===== Source data

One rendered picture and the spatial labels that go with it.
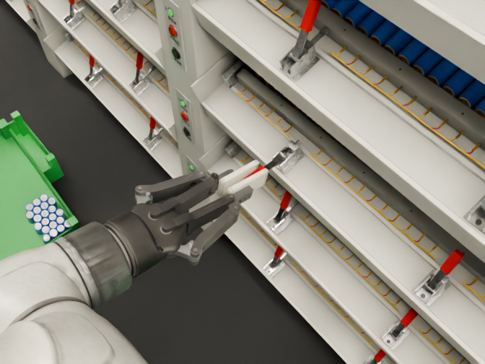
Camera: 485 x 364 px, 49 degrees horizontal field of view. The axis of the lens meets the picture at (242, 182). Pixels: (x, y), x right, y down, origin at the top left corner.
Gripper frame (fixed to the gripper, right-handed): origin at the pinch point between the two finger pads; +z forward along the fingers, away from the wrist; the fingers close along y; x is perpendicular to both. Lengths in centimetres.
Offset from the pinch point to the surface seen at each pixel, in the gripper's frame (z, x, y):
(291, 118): 11.9, 3.6, -3.4
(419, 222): 12.3, 3.8, 20.3
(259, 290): 18, -50, -2
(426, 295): 8.1, -1.1, 26.9
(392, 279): 7.1, -2.0, 22.5
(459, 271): 12.8, 1.3, 27.7
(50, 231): -12, -49, -41
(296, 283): 18.4, -37.8, 5.5
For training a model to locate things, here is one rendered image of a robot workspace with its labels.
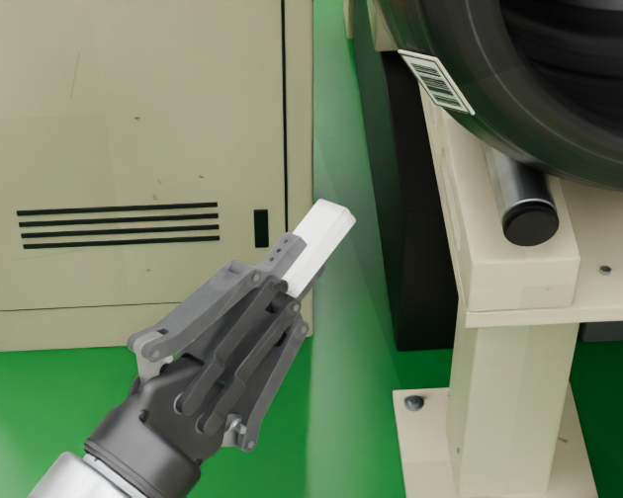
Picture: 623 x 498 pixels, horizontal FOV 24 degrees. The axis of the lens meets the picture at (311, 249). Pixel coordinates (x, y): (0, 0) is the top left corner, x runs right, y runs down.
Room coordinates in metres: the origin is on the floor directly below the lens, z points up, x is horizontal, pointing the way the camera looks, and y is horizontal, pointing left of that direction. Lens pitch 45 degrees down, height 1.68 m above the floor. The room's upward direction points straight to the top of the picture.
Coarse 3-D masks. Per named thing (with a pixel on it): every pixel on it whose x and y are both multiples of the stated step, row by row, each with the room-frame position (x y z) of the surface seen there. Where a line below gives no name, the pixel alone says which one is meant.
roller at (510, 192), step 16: (496, 160) 0.87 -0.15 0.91; (512, 160) 0.86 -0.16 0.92; (496, 176) 0.85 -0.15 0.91; (512, 176) 0.84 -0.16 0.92; (528, 176) 0.84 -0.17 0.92; (544, 176) 0.85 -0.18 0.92; (496, 192) 0.84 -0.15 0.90; (512, 192) 0.83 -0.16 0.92; (528, 192) 0.82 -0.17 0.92; (544, 192) 0.83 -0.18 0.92; (512, 208) 0.81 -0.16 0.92; (528, 208) 0.81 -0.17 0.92; (544, 208) 0.81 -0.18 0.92; (512, 224) 0.80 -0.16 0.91; (528, 224) 0.80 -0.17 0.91; (544, 224) 0.80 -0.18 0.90; (512, 240) 0.80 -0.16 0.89; (528, 240) 0.80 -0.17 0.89; (544, 240) 0.80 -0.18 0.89
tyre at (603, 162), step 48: (384, 0) 0.83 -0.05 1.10; (432, 0) 0.80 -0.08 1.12; (480, 0) 0.79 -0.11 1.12; (528, 0) 1.05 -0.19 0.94; (576, 0) 1.06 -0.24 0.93; (432, 48) 0.80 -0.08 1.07; (480, 48) 0.80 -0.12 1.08; (528, 48) 0.99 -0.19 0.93; (576, 48) 1.01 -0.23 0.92; (480, 96) 0.80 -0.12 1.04; (528, 96) 0.80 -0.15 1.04; (576, 96) 0.94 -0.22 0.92; (528, 144) 0.80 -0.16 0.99; (576, 144) 0.80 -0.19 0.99
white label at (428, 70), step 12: (408, 60) 0.82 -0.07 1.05; (420, 60) 0.81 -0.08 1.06; (432, 60) 0.80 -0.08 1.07; (420, 72) 0.82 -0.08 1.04; (432, 72) 0.81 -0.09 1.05; (444, 72) 0.80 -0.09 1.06; (420, 84) 0.83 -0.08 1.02; (432, 84) 0.82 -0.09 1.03; (444, 84) 0.81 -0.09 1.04; (432, 96) 0.83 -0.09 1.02; (444, 96) 0.81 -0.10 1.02; (456, 96) 0.80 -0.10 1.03; (456, 108) 0.81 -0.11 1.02; (468, 108) 0.80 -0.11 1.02
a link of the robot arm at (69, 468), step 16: (64, 464) 0.55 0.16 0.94; (80, 464) 0.54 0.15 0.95; (96, 464) 0.55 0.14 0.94; (48, 480) 0.54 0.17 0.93; (64, 480) 0.54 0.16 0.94; (80, 480) 0.53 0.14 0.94; (96, 480) 0.53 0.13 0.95; (112, 480) 0.54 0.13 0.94; (32, 496) 0.54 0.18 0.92; (48, 496) 0.53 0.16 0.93; (64, 496) 0.53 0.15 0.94; (80, 496) 0.52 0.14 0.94; (96, 496) 0.52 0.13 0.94; (112, 496) 0.52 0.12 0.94; (128, 496) 0.53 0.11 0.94; (144, 496) 0.54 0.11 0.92
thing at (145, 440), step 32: (160, 384) 0.59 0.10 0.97; (128, 416) 0.58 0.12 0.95; (160, 416) 0.58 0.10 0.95; (192, 416) 0.59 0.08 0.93; (96, 448) 0.56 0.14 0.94; (128, 448) 0.55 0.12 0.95; (160, 448) 0.56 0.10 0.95; (192, 448) 0.58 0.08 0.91; (128, 480) 0.54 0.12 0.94; (160, 480) 0.54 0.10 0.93; (192, 480) 0.55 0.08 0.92
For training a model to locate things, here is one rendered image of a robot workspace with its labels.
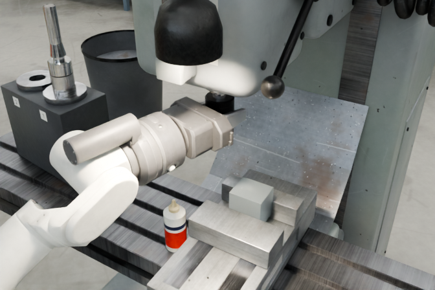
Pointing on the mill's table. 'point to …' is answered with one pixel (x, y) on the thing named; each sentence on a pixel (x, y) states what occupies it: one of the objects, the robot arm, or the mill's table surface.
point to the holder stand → (49, 114)
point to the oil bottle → (175, 226)
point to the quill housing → (230, 22)
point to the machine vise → (168, 274)
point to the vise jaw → (236, 233)
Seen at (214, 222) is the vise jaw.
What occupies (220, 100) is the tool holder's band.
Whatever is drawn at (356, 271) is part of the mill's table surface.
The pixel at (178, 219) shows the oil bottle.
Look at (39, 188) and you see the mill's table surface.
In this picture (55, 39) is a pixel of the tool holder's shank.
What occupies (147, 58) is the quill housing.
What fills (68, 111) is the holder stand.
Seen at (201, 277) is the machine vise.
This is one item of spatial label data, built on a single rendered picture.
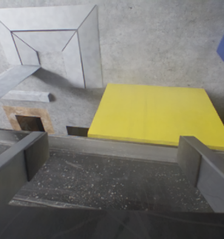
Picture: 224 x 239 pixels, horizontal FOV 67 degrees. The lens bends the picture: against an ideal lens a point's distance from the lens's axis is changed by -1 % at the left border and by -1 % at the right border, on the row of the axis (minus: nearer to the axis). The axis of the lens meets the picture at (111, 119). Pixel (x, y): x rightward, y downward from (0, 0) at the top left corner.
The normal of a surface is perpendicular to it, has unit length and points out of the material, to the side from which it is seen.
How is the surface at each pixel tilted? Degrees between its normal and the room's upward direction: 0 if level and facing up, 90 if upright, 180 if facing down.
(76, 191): 90
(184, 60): 0
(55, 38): 7
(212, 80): 0
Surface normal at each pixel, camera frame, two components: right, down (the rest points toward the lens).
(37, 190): -0.02, -0.79
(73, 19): -0.17, 0.46
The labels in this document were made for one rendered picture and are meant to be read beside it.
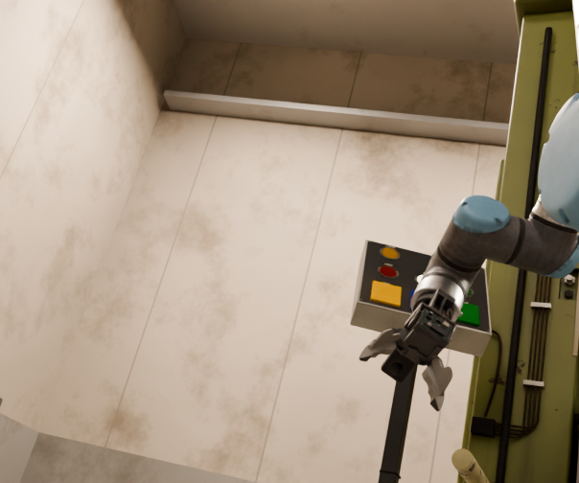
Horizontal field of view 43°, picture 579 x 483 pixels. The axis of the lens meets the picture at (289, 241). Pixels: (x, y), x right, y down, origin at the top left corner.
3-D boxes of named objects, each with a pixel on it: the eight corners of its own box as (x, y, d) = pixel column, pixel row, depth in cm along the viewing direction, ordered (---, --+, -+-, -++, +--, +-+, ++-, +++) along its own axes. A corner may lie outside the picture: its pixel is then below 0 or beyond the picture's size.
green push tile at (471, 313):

==========

» **Task details**: Word-for-word restatement: every line from the one with "point to the vise jaw → (236, 233)" through the final line of the data, both ends included, pictures excluded.

» **Worked solution**:
point to the vise jaw → (236, 233)
Seen at (214, 222) is the vise jaw.
What occupies (220, 100) is the tool holder's band.
Whatever is drawn at (356, 271) is part of the mill's table surface.
The pixel at (178, 219) shows the oil bottle.
Look at (39, 188) and you see the mill's table surface.
In this picture (55, 39) is a pixel of the tool holder's shank.
What occupies (147, 58) is the quill housing.
What fills (68, 111) is the holder stand.
Seen at (201, 277) is the machine vise.
This is one item of spatial label data, built on a single rendered picture.
Picture: 224 x 239 pixels, horizontal FOV 67 degrees. The lens bends the picture: against an ideal lens a point's distance from the lens's axis is changed by -1 % at the left border and by -1 % at the right border, on the row of the axis (minus: nearer to the axis). The axis of the lens meets the picture at (111, 119). Pixel (x, y): x rightward, y downward from (0, 0) at the top left corner.
The normal of a surface is perpendicular to it, has unit length and points out of the material, to the side from which it is seen.
How is the surface at each pixel tilted? Degrees between its normal and the room's upward direction: 0 if level and facing up, 90 if upright, 180 if facing down.
(76, 191): 90
(184, 60): 0
(55, 38): 7
(212, 80): 0
Surface normal at each pixel, camera frame, two components: right, down (the rest points toward the lens).
(37, 190): -0.02, -0.79
(73, 19): -0.17, 0.46
The labels in this document were made for one rendered picture and are meant to be read beside it.
Horizontal field of view 43°, picture 579 x 483 pixels. The axis of the lens meets the picture at (289, 241). Pixels: (x, y), x right, y down, origin at the top left corner.
3-D boxes of named objects, each with a pixel on it: the eight corners of its own box as (x, y, d) = pixel column, pixel row, depth in cm along the viewing direction, ordered (---, --+, -+-, -++, +--, +-+, ++-, +++) along its own axes. A corner may lie outside the picture: its pixel is then below 0 or beyond the picture's size.
green push tile at (471, 313):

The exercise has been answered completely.